(Task item)
Return every line of the listing below, unchanged, from its first line to the line holding "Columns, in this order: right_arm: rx", that line included.

(Provided data)
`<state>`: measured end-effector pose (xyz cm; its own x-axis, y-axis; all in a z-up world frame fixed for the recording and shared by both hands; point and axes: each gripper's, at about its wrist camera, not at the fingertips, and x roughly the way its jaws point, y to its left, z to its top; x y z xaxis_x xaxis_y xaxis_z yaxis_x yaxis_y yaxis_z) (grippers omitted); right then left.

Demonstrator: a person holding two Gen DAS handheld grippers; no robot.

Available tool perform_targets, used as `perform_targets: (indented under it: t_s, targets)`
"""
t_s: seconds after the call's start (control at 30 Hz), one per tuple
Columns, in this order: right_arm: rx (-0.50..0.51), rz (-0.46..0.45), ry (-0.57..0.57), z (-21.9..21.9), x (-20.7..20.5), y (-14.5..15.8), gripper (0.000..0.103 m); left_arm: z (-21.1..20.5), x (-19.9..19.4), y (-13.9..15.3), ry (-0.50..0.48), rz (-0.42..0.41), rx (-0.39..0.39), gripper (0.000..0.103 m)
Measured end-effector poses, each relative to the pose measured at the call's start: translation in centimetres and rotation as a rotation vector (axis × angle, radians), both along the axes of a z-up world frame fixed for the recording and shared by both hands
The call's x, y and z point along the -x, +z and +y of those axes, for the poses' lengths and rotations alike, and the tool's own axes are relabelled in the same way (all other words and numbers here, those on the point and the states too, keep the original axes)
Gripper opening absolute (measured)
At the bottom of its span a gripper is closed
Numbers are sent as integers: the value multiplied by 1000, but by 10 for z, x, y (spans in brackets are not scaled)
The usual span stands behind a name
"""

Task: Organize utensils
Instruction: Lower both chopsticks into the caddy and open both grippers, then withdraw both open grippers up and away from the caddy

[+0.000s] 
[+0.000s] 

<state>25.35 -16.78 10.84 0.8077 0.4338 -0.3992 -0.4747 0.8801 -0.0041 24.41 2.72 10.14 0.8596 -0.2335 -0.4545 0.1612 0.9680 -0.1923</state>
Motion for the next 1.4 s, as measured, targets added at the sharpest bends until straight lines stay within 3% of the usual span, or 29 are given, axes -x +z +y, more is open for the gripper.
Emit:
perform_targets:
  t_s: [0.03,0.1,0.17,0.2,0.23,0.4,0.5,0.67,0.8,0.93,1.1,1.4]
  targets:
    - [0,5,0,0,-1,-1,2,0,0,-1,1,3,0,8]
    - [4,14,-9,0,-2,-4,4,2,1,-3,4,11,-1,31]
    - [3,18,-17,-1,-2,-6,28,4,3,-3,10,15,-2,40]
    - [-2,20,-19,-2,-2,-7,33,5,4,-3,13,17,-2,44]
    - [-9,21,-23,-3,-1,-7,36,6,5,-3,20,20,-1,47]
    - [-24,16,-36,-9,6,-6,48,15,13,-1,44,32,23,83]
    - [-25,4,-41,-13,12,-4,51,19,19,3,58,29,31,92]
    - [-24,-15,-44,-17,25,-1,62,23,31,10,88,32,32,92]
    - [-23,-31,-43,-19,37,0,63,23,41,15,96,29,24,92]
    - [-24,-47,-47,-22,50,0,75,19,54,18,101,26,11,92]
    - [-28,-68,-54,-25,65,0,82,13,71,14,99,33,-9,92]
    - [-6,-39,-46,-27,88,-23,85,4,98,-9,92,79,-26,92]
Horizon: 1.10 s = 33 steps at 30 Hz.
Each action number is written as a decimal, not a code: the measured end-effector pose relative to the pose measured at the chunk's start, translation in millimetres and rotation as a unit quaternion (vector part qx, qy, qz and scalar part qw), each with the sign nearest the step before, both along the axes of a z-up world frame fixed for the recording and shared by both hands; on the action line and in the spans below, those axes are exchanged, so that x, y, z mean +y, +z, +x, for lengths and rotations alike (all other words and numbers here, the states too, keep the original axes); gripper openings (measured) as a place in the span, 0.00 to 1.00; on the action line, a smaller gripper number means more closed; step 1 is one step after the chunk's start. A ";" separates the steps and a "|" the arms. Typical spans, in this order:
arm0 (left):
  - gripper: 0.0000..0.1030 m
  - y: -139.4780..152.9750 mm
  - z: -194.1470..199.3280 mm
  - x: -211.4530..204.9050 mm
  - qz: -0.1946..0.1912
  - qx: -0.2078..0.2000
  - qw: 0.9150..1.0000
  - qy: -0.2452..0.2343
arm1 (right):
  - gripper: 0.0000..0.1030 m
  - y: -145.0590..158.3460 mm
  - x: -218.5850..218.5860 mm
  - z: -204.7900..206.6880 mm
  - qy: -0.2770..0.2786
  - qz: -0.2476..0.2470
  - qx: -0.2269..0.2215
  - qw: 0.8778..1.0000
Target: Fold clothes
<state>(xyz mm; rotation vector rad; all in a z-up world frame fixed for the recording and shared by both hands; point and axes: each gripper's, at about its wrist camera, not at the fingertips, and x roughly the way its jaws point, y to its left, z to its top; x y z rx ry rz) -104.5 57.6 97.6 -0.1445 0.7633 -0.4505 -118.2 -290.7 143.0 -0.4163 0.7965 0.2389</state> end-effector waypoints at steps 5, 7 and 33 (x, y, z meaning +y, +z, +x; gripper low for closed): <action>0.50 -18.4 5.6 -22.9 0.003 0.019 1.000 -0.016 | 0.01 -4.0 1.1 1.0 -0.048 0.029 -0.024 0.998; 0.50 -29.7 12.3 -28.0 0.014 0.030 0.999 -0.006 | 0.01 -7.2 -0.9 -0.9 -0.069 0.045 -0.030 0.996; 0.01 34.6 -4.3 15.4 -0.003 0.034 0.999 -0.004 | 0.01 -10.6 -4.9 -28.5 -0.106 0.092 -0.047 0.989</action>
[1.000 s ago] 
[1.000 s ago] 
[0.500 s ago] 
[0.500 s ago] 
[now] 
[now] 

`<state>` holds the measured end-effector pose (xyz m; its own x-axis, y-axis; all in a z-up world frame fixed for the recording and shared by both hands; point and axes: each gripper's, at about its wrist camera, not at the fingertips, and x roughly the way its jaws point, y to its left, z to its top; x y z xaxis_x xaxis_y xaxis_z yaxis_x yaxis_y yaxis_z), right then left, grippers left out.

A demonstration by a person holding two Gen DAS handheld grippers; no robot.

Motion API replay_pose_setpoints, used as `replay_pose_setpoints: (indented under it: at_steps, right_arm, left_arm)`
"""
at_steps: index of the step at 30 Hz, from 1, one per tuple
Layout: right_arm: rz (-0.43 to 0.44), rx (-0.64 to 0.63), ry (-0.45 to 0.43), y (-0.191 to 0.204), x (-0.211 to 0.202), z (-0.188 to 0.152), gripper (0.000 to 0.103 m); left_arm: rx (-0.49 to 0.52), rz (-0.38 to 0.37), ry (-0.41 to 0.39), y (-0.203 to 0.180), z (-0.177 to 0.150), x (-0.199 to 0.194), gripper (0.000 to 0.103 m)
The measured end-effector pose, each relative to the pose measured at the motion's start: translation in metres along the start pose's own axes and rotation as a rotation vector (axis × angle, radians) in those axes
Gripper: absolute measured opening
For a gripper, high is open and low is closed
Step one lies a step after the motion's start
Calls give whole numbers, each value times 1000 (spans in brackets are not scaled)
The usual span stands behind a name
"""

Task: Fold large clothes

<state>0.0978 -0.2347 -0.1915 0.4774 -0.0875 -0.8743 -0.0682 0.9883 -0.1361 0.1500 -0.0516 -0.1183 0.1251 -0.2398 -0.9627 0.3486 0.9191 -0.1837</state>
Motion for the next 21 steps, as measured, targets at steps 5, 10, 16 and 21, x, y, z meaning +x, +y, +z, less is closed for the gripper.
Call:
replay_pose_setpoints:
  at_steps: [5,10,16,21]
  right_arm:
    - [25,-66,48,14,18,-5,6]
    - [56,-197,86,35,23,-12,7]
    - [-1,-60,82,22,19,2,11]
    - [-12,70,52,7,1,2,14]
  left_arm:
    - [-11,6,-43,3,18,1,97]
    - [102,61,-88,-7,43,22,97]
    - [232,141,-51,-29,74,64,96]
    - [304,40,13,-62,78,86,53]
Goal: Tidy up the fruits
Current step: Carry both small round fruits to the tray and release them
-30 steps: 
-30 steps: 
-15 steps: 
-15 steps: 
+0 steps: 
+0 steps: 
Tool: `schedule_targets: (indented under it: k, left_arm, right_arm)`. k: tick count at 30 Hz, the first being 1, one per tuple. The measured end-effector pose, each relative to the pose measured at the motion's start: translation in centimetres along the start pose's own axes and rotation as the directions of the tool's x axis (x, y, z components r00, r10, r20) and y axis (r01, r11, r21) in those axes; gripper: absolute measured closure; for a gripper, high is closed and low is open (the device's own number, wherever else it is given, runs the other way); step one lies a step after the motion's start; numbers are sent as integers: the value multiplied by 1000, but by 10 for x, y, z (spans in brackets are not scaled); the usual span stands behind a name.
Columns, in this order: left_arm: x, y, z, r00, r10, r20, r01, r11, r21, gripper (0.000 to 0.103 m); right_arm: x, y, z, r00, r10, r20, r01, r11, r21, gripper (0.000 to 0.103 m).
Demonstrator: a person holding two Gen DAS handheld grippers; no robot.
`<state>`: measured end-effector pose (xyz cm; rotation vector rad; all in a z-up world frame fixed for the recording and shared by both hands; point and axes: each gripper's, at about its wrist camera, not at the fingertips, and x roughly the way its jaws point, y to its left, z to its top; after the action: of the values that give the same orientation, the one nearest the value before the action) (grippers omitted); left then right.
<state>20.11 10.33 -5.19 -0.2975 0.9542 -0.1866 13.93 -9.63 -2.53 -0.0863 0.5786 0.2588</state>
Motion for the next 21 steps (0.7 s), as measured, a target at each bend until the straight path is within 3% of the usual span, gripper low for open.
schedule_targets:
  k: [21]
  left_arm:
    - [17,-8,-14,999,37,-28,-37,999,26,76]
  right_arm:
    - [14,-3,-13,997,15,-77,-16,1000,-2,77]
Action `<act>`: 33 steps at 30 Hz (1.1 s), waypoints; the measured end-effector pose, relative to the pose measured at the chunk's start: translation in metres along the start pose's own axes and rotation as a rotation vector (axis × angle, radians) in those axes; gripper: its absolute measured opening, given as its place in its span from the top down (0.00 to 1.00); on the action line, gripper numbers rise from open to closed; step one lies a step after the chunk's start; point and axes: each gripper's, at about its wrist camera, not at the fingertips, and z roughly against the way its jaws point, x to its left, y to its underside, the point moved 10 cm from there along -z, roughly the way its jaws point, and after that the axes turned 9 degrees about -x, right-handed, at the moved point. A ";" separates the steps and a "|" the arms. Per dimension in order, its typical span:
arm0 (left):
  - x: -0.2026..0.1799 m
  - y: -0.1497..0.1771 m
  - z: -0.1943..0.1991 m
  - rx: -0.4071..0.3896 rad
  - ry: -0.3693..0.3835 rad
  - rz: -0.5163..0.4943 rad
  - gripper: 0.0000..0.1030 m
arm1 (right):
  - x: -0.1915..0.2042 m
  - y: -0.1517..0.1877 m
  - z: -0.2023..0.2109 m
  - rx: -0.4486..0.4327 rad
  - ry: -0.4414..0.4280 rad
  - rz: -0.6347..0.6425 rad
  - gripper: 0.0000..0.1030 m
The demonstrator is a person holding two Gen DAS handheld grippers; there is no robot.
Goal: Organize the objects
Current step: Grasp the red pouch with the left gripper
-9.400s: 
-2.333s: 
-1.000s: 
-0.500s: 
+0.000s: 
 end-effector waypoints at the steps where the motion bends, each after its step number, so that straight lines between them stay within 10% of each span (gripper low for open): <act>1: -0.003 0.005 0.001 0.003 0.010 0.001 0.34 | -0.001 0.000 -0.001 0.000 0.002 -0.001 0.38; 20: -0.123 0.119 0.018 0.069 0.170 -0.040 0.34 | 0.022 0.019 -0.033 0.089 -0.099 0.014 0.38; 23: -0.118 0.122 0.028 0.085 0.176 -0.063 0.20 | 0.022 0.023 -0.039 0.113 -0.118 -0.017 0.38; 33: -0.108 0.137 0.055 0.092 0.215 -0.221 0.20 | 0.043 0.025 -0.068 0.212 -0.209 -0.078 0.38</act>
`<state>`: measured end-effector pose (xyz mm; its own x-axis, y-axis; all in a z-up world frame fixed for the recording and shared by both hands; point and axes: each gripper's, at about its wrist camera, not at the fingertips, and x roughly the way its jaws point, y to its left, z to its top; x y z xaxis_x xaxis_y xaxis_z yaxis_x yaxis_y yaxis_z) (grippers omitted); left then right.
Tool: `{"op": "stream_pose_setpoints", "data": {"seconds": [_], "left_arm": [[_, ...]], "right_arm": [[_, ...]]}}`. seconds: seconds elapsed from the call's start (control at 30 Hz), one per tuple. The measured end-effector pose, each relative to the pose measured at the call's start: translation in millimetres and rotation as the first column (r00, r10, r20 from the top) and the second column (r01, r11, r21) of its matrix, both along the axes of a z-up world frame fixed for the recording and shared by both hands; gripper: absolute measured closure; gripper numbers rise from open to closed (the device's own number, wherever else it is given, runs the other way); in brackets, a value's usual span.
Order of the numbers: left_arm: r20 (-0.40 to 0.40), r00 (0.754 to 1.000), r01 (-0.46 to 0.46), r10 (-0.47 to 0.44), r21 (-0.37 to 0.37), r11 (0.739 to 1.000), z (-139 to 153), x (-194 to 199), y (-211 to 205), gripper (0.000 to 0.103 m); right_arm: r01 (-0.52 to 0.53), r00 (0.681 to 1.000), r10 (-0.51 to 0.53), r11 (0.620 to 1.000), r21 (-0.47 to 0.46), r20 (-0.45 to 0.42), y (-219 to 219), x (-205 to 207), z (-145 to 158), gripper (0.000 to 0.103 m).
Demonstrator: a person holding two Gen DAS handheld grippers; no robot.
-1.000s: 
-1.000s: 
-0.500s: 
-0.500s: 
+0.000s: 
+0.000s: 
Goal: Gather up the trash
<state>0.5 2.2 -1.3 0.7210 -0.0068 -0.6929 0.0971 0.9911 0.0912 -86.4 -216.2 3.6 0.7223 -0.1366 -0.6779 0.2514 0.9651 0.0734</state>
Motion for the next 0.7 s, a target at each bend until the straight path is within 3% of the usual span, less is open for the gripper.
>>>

(Solution below)
`<state>`: measured end-effector pose (xyz cm; its own x-axis, y-axis; all in a z-up world frame fixed for the recording and shared by both hands; point and axes: each gripper's, at about its wrist camera, not at the fingertips, and x roughly the way its jaws point, y to its left, z to its top; x y z xaxis_x xaxis_y xaxis_z yaxis_x yaxis_y yaxis_z) (grippers omitted); right then left.

Demonstrator: a person holding two Gen DAS handheld grippers; no robot.

Available tool perform_targets, used as `perform_targets: (indented under it: t_s, targets)`
"""
t_s: seconds after the call's start (control at 30 Hz), one per tuple
Columns, in this order: right_arm: rx (-0.50..0.51), rz (-0.46..0.45), ry (-0.57..0.57), z (-21.9..21.9), x (-20.7..20.5), y (-14.5..15.8), gripper (0.000..0.103 m); left_arm: z (-21.1..20.5), x (-19.9..19.4), y (-13.9..15.3), ry (-0.50..0.48), rz (-0.42..0.41), rx (-0.39..0.39), gripper (0.000..0.103 m)

Output for this exercise is complete.